This notebook sets up a tiny training problem to demonstrate many of the techniques that are important in getting neural network training to work well in practical situations.

It shows you how to
* Run an ordinary neural network training loop.
* Monitor and plot performance on held-out data, to understand and fix lack of convergence or overfitting.
* Examine and plot gradient distributions, to understand and fix vanishing or exploding gradients.
* Experiment with different nonlinearities, optimizers, losses, regularizers, and neural network architectures.

In [None]:
import numpy, torch
train_data, train_labels, test_data, test_labels = [
    torch.tensor(m[k]).float()
    for m in [numpy.load('tiny-classification.npz')]
    for k in 'train_data train_labels val_data val_labels'.split()]

print(f'The training data has {train_data.size(0)} samples, each a vector of {train_data.size(1)} numbers along with')
print(f'a corresponding set of {train_labels.size(0)} labels, assigning {train_labels.min()} or {train_labels.max()} to each sample.')

print(f'The test data has {test_data.size(0)} samples and labels that are disjoint from the training data.')


The training data has 8000 samples, each a vector of 36 numbers along with
a corresponding set of 8000 labels, assigning 0.0 or 1.0 to each sample.
The test data has 1000 samples and labels that are disjoint from the training data.


## Download training data.

In [None]:
%%capture
!wget -r https://ds4440.baulab.info/data/tiny-classification.npz
!wget -r https://ds4440.baulab.info/data/hard-classification.npz
!pip install git+https://github.com/davidbau/baukit

## Define a "Supervise" module

It evaluates a loss over a network given pairs of input and target output data.

The code should look like this.  It just hold on to a network and a loss function that it calls the "criterion".

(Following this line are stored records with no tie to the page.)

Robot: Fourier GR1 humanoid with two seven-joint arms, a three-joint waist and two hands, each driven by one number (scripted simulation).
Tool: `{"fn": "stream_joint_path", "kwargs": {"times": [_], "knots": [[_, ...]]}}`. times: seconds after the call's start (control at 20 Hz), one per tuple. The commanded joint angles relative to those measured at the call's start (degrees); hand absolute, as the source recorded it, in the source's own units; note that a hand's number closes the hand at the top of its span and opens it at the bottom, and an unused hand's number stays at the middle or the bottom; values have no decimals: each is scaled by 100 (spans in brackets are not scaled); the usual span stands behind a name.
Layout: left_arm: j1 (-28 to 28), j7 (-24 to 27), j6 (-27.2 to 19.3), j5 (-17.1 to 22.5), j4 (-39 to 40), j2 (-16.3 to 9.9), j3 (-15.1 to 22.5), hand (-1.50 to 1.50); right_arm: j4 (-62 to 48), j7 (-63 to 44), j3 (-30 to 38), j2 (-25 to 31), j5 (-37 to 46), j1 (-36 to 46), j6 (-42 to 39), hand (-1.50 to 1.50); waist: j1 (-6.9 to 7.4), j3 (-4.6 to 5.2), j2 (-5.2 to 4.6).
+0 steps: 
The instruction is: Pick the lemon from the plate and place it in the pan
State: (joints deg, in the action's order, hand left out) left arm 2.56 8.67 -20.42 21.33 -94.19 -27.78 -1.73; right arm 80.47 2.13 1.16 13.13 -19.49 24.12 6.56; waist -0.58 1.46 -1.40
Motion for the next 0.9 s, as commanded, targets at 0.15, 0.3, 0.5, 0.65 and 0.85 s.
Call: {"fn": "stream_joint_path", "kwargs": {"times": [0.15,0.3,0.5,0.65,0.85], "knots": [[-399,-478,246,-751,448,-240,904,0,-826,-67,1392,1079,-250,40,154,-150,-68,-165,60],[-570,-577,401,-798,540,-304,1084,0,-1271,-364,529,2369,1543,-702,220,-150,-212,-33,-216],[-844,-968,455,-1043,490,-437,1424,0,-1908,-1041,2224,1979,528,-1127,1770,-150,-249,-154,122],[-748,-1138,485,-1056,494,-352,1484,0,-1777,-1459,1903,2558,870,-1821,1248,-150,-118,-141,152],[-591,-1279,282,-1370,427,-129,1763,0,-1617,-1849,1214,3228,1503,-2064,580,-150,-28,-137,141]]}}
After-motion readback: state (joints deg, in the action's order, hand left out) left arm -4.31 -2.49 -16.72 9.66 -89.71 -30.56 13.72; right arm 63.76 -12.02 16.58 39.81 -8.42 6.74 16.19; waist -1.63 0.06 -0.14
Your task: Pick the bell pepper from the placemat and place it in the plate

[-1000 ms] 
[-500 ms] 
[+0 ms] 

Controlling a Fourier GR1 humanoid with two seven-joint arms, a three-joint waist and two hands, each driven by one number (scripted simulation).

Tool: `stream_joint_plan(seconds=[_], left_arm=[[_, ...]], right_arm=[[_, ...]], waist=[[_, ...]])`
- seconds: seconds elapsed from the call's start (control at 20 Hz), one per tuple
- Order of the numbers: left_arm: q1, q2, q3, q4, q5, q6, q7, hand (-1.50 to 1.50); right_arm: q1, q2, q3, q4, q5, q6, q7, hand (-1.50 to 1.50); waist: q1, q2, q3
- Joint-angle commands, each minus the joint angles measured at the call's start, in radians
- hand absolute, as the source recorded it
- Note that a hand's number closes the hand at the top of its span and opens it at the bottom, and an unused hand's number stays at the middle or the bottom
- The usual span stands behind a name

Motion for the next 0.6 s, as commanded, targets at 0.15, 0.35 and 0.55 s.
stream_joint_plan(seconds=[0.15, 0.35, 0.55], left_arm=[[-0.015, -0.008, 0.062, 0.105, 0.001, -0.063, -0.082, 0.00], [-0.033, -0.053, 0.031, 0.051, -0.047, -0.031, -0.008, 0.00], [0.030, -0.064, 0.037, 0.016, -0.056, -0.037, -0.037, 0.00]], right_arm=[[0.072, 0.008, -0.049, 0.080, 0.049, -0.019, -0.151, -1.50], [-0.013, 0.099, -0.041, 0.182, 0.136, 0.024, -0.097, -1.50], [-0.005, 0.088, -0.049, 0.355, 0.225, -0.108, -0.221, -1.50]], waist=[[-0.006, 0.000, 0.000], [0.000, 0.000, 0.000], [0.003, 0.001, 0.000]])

Then when it is given both input and output, it runs the network on the input; then it checks the "criterion" to compare the output to the target output data.

In [None]:
from torch import nn

class Supervise(nn.Module):
    def __init__(self, criterion, net):
        super().__init__()
        self.net = net
        self.criterion = criterion
    def forward(self, x, y):
        out = self.net(x).squeeze()
        return self.criterion(out, y)

## Create a supervised neural network

This one has a few linear layers, each followed by a Sigmoid.

In [None]:
from collections import OrderedDict

input_size = 36
hidden_dims = 64
output_dims = 1

net = Supervise(
        nn.MSELoss(),
        nn.Sequential(OrderedDict([
            ('layer1', nn.Linear(input_size, hidden_dims)),
            ('sigma1', nn.Sigmoid()),
            ('layer2', nn.Linear(hidden_dims, hidden_dims)),
            ('sigma2', nn.Sigmoid()),
            ('layer3', nn.Linear(hidden_dims, hidden_dims)),
            ('sigma3', nn.Sigmoid()),
            ('layer4', nn.Linear(hidden_dims, hidden_dims)),
            ('sigma4', nn.Sigmoid()),
            ('layer5', nn.Linear(hidden_dims, output_dims)),
            ('sigma5', nn.Sigmoid())
        ]))
    )

## Train the network

Here is a typical training loop.

It is very minimal right now.  Let's add some visualization code to it.

In [None]:
optimizer = torch.optim.SGD(net.parameters(), lr=0.01)
num_iterations = 200
test_every = 10

for epoch in range(200):
    loss = net(train_data.float(), train_labels.float())
    net.zero_grad()
    loss.backward()
    optimizer.step()  # Update model parameters using the optimizer's update rule


## Adding visualization code

We will examine the basic training loop above together.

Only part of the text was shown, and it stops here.